» **Work instruction**
Gather every line of the entries that includes the word "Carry".

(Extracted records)
-------
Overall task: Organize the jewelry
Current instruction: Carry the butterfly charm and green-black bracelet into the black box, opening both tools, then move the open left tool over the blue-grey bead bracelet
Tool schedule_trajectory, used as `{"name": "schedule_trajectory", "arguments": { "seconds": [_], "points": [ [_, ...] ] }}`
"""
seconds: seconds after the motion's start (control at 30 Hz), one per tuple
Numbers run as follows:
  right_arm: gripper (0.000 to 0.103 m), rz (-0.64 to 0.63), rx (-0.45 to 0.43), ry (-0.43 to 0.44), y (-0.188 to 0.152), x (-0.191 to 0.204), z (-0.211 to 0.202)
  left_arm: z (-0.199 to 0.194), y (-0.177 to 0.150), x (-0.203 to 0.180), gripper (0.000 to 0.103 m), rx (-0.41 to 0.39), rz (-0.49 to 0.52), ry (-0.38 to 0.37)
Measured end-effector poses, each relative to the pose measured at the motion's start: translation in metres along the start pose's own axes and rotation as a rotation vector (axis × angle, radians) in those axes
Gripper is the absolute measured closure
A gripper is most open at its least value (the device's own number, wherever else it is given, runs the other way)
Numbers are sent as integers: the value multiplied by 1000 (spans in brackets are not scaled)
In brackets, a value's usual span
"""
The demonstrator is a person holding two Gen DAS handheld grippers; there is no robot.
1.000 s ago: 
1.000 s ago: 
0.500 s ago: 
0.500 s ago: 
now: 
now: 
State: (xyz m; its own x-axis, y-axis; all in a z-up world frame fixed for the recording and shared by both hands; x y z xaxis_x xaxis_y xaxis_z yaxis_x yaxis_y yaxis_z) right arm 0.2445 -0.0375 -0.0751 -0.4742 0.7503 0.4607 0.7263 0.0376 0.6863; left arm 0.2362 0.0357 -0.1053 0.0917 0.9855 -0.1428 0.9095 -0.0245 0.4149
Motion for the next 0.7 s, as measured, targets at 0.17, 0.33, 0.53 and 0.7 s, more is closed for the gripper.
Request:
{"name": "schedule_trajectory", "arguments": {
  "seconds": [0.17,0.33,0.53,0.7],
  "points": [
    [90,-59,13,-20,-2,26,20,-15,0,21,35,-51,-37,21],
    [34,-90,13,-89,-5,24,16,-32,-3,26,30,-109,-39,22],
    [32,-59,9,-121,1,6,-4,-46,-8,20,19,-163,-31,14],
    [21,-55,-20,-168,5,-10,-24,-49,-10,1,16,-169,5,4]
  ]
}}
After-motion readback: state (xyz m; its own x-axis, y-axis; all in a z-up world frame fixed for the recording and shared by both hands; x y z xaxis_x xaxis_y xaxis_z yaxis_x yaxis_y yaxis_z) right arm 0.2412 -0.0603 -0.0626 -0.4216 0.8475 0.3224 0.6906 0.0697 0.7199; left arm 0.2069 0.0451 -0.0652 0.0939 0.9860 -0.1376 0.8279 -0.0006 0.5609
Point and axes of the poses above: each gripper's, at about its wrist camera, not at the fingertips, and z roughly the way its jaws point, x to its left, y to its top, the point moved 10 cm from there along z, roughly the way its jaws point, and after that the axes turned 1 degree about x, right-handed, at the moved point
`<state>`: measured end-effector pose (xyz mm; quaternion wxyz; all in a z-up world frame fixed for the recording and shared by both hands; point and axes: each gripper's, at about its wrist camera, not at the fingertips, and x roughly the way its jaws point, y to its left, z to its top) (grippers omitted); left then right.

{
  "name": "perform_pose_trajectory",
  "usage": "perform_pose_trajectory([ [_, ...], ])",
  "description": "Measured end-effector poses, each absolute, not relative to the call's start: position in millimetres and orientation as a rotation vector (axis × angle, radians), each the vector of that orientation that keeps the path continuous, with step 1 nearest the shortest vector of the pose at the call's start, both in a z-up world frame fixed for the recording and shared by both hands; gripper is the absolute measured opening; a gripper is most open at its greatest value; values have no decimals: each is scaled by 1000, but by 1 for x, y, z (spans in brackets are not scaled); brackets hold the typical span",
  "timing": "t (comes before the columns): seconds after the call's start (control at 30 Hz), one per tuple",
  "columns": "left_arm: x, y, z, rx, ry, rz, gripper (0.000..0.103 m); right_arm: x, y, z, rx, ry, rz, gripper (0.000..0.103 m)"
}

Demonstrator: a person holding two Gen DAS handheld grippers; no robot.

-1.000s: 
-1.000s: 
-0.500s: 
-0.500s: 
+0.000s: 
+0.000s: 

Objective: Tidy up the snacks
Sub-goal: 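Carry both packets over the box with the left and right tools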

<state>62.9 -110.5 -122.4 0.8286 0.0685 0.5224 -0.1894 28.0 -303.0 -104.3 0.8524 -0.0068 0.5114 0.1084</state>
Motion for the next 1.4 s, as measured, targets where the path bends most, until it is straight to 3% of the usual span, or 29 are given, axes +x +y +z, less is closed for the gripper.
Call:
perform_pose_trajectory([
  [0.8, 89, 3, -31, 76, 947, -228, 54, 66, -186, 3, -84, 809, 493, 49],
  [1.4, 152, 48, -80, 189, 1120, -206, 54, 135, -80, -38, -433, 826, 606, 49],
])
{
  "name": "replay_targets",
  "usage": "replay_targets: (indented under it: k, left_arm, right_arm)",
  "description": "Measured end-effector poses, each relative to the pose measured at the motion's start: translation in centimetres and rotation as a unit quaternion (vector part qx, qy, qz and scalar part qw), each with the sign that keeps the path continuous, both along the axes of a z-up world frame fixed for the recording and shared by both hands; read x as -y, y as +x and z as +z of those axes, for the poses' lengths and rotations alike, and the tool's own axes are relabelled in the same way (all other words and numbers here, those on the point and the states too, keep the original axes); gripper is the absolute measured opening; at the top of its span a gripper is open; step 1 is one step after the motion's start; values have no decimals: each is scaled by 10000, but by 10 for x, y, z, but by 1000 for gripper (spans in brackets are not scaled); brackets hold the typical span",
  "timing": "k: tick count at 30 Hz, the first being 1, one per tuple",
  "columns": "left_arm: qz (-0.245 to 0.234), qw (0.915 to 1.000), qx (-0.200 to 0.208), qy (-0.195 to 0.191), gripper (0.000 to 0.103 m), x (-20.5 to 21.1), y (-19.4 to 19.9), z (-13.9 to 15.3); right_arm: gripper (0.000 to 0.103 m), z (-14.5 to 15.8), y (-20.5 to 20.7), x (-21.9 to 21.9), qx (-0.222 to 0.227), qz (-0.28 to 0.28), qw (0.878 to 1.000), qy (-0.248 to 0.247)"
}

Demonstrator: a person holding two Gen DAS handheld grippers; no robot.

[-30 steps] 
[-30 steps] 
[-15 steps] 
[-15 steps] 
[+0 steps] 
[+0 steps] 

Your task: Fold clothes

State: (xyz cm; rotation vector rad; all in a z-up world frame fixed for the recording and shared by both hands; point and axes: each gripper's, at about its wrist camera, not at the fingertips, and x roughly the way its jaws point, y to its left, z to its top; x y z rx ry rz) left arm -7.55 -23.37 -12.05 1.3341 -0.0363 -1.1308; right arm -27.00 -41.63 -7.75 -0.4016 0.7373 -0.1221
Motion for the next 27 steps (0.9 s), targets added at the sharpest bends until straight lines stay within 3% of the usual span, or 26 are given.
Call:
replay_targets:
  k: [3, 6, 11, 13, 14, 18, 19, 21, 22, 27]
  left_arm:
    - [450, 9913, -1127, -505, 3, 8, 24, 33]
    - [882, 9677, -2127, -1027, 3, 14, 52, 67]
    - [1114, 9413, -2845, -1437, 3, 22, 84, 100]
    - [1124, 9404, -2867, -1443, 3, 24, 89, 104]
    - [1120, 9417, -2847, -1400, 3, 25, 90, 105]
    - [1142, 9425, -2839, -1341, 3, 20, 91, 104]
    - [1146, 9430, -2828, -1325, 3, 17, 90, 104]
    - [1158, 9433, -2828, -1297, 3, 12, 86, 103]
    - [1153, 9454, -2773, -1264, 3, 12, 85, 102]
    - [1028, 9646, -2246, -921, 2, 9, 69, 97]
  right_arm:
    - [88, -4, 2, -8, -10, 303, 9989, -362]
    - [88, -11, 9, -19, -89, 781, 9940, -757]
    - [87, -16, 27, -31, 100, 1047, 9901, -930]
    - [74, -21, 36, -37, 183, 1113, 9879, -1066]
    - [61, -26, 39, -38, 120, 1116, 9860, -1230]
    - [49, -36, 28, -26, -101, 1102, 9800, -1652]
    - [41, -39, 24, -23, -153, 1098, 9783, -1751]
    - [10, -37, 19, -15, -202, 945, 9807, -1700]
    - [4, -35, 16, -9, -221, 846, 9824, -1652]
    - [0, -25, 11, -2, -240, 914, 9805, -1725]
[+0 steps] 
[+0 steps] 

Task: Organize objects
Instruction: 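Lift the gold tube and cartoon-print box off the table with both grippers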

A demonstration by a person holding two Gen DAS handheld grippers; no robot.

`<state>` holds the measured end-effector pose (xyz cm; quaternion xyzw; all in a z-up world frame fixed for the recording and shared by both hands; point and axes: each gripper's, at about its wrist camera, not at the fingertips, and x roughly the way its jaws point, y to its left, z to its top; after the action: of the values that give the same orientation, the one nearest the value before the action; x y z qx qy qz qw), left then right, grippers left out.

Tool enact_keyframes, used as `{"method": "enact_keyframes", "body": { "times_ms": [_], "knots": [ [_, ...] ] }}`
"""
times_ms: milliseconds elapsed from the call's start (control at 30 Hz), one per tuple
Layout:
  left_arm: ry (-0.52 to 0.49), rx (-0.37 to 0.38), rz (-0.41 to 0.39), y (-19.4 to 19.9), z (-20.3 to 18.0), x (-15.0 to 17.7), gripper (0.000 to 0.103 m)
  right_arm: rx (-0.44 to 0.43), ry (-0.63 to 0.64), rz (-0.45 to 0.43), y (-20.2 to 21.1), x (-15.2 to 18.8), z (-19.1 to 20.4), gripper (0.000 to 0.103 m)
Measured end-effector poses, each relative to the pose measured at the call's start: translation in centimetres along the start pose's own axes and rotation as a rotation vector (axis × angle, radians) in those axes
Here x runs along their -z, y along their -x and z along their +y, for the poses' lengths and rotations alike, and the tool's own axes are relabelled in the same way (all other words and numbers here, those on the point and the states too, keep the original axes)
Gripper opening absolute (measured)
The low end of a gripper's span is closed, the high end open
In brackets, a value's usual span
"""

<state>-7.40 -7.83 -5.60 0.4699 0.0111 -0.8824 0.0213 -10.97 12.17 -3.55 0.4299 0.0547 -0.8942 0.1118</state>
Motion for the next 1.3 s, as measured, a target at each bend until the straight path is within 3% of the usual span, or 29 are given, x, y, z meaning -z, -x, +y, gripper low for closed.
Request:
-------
» **Task result**
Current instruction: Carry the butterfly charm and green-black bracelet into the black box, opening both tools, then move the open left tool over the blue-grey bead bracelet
Sub-goal: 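Carry both packets over the box with the left and right tools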

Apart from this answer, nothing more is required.